# No keyboard input during bootloader



## stratacast1 (Feb 17, 2019)

Ever since I started using FreeBSD, I have had one main issue which bothers me to this day. None of my keyboard input is accepted at the FreeBSD bootloader screen. So I can't, say, select a boot environment if I can't get into my system anymore. There's no indication of there being a setting in BIOS that would solve this, I've checked all the settings. My system is an HP Proliant ML110 G6. It's also my only system that has this issue out of the handful of other boxes I've run FreeBSD on. Is this just a hardware issue and I'm SOL or what?


----------



## trev (Feb 17, 2019)

I assume this is a USB keyboard?

I have the same issue on a Mac mini (model 2,1). It is not until the root file sytem is loaded that the USB attached keyboard works.

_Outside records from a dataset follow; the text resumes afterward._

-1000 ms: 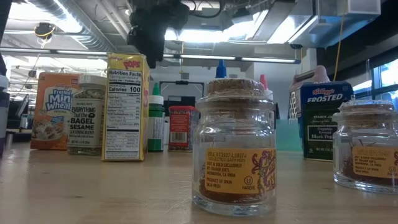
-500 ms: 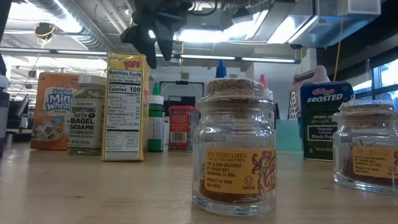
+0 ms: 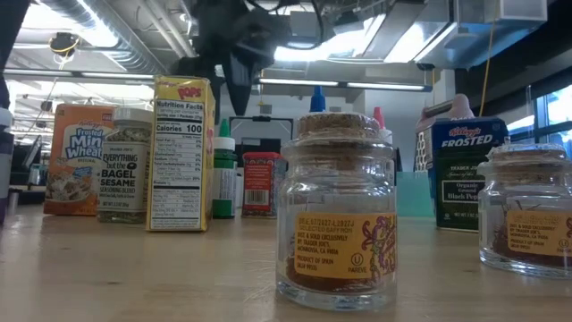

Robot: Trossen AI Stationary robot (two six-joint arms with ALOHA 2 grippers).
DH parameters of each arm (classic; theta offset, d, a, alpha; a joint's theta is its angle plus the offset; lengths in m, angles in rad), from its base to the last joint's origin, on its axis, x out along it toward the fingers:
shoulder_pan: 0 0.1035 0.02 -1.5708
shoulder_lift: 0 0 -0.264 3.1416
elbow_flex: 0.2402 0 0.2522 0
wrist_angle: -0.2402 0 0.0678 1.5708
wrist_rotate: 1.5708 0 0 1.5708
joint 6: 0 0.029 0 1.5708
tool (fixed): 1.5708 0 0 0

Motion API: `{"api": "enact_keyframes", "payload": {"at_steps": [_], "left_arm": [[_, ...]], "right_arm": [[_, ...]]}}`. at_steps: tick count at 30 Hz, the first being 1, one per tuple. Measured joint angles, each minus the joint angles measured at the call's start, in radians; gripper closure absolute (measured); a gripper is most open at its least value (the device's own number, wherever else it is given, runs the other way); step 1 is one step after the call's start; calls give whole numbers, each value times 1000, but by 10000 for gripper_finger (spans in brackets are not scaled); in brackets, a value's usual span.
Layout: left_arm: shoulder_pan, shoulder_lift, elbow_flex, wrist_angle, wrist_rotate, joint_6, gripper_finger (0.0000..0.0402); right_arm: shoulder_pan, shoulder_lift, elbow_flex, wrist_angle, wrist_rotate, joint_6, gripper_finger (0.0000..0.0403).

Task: Pick & Place Kitchen Items
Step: Put the green food coloring bottle into the transparent bin

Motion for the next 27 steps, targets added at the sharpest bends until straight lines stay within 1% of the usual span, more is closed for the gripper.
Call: {"api": "enact_keyframes", "payload": {"at_steps": [9,16,27], "left_arm": [[-25,31,0,8,13,-30,157],[-23,61,0,28,17,-29,157],[-22,65,2,27,16,-38,157]], "right_arm": [[0,0,0,-16,0,0,269],[0,1,0,-16,0,0,269],[0,1,0,-33,-1,0,269]]}}
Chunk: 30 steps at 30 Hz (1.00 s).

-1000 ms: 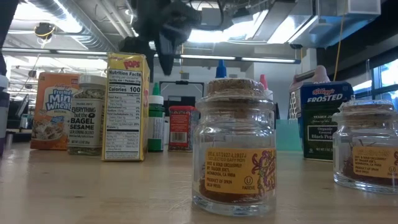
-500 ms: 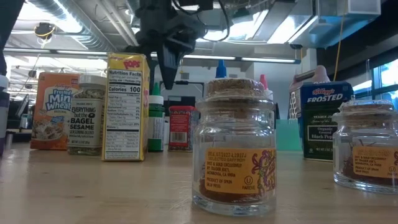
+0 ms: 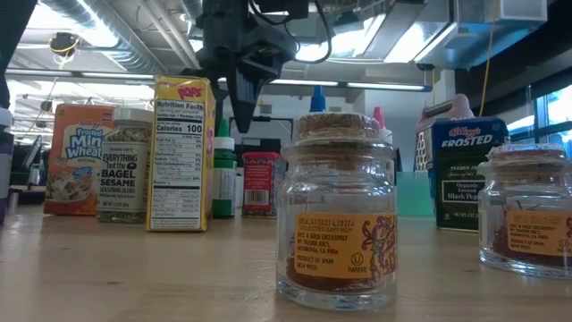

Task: Pick & Place Kitchen Items
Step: Put the green food coloring bottle into the transparent bin

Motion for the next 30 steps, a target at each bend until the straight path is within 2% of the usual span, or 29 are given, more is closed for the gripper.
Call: {"api": "enact_keyframes", "payload": {"at_steps": [14,30], "left_arm": [[0,1,0,1,0,-18,157],[0,5,54,-27,-17,1,157]], "right_arm": [[0,0,0,-21,0,-12,270],[0,0,0,-35,0,-12,270]]}}
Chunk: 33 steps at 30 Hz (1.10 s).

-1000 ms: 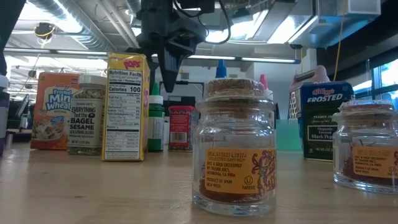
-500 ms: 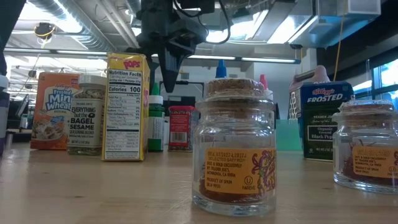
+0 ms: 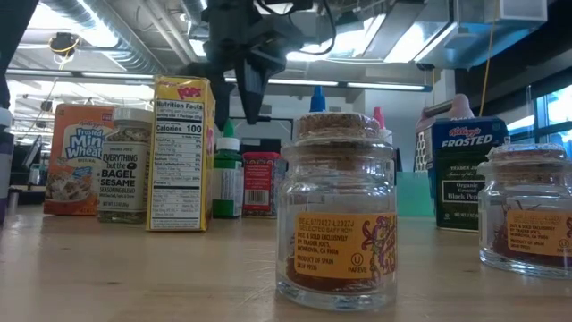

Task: Pick & Place Kitchen Items
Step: Put the green food coloring bottle into the transparent bin

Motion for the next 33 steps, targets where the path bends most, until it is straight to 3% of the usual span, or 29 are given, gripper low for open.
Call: {"api": "enact_keyframes", "payload": {"at_steps": [4,33], "left_arm": [[1,0,0,-55,-21,18,157],[26,-3,-32,-10,10,116,157]], "right_arm": [[0,0,0,0,0,0,270],[0,0,0,0,1,-11,270]]}}
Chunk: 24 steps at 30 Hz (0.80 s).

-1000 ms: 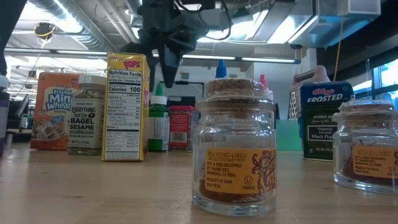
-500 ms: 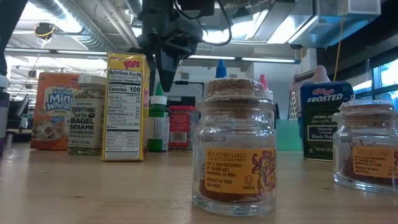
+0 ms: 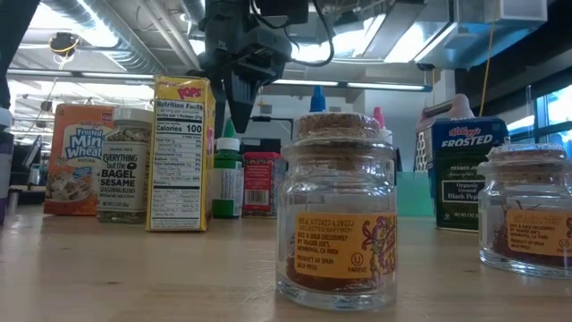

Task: Pick & Place Kitchen Items
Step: Put the green food coloring bottle into the transparent bin

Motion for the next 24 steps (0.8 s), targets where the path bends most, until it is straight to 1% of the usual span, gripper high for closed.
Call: {"api": "enact_keyframes", "payload": {"at_steps": [7,18,24], "left_arm": [[0,0,0,0,1,0,157],[0,38,0,35,1,18,157],[0,55,-1,28,10,26,157]], "right_arm": [[0,0,0,0,0,-3,270],[0,0,0,-11,0,-3,270],[0,0,0,-16,0,-3,270]]}}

A quick trawl through bugzilla finds a few longstanding open PRs with the issue.





__





						160833 – Keyboard USB doesn't work
					






					bugs.freebsd.org
				







__





						157074 – [boot] [usb8] vfs_mountroot_ask is called when no usb keyboard is initialized
					






					bugs.freebsd.org
				







__





						156898 – [keyboard] usb keyboard does not work while boot (ps2 keyboard works perfect)
					






					bugs.freebsd.org
				







__





						133989 – [usb8] [ukbd] USB keyboard dead at mountroot> prompt
					






					bugs.freebsd.org


----------



## stratacast1 (Feb 17, 2019)

I have also given my PS/2 keyboard a shot with no luck. Sure wish at least PS2 worked!


----------